Now at a loose end, Haldane is met by many a mainly positive welcome, many remembering the exploits of the one they called Leandros. On reaching the area where he was based with Melina, a local homeowner, Annika, approaches. As glances are exchanged, this pretty and successful businesswoman and Haldane unconsciously form an immediate rapport. Annika had divorced her husband—an action in opposition to the values of Crete—however, this strong woman and Haldane get on so easily and both recognise a need for each other which grows ever-stronger each time their paths cross, which in time will become understandably frequent.

Haldane at last manages to meet up with his Greek 'brother' from whom he was almost inseparable during the war, a lawyer named Babis Spiridakis. Haldane is pleased to see Babis, but the latter merely acknowledges Leandros' presence after an admittedly long time apart. But they talk and as facts are eased out into the open both men are in for a few surprises. It turns out both Melina and Haldane wrote letters to each other, which neither received. Haldane discovers Melina died four years ago. That might have been that, but Babis goes on to explain that Melina was pregnant with his child, a daughter, who with her husband runs a taverna. They have now gone on to bear him what is his grandchild. And if that's not enough, the magical bond between Haldane and Annika gets immediately complicated when Babis tells Haldane that Annika is actually the sister of Melina, therefore his daughter's aunt.
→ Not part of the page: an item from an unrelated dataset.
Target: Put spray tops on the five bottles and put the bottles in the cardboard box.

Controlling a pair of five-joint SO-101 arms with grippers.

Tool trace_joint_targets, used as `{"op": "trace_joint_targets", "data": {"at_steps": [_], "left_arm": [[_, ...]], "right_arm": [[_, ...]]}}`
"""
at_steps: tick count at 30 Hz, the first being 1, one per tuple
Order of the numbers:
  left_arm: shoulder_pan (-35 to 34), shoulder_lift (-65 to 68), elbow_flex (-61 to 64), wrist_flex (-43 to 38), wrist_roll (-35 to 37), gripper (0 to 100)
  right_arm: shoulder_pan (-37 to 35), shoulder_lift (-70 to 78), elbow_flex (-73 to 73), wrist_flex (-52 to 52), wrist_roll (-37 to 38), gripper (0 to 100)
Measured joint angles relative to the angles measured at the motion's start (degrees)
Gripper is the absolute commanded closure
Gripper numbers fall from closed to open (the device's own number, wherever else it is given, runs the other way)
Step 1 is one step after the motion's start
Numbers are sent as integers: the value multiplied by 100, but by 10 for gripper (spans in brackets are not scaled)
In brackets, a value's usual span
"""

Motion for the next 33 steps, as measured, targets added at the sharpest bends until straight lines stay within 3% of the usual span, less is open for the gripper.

Leandros determines to get to know his daughter and grandchild without any of them knowing. And he can never tell Annika, with whom he is falling deeply in love, because what he knows would tear everyone's world apart. In addition, those who still hold age-old vendettas plot against Leandros, such as Annika's matriarchal mother, Katerina. The stage is set for a Greek tragedy, in which all parts were cast many years earlier, to play right out to the bitter end.


The serial was filmed on location in and around Elounda. The serial's theme tune, composed by Yannis Markopoulos, reached the UK singles charts in late 1977 and early 1978 - BBC Records RESL 51: Who Pays The Ferryman/Fanfare For Charon.



Episode no. Title First transmission (UK) Cast notes
1 "Return to Yesterday" 7 November 1977 Marina Sirtis (Ariadne)
Bernard Brown (David Haldane)
Lambros Kotsiris (Georgios Kaladis)
2 "Some Talk of Alexander" 14 November 1977 Jack Watson (William Hebden)
Lalla Ward (Jo Hebden)
Costas Passalis (Dimitrios)
Yannis Himondis (Andreas Hagieleftheris)
3 "The Long Shadow" 21 November 1977 Ann Lynn (Lorna Matthews)
Steve Plytas (Petros Matakis)
4 "A Dead Man to Carry My Cross" 28 November 1977 Gareth Thomas (Tony Viglis)
Steve Plytas (Petros Matakis)
Costas Baladimas (Father Nikolaos)
John Eastham (Customs official)
5 "Receive the Light" 5 December 1977 Nikos Kouros (Xenophon Hasapis)
6 "The Well" 12 December 1977 Patrick Magee (Duncan Neve)
Elizabeth Chambers (Mary Cooper)
Allan Mitchell (Leonard Cooper)
Sally Knyvette (Samantha Ross)
7 "A River to Cross" 19 December 1977 Nikos Kouros (Xenophon Hasapis)
8 "The Daughters of Themis" 26 December 1977 Kevork Malikyan (Doctor)
Lambros Kotsiris (Georgios Kaladis)
Anastasia Divoli (Maria Kaladis)


The series was available on DVD in the Netherlands ("Wie betaalt de veerman?") some time before the UK release in 2012.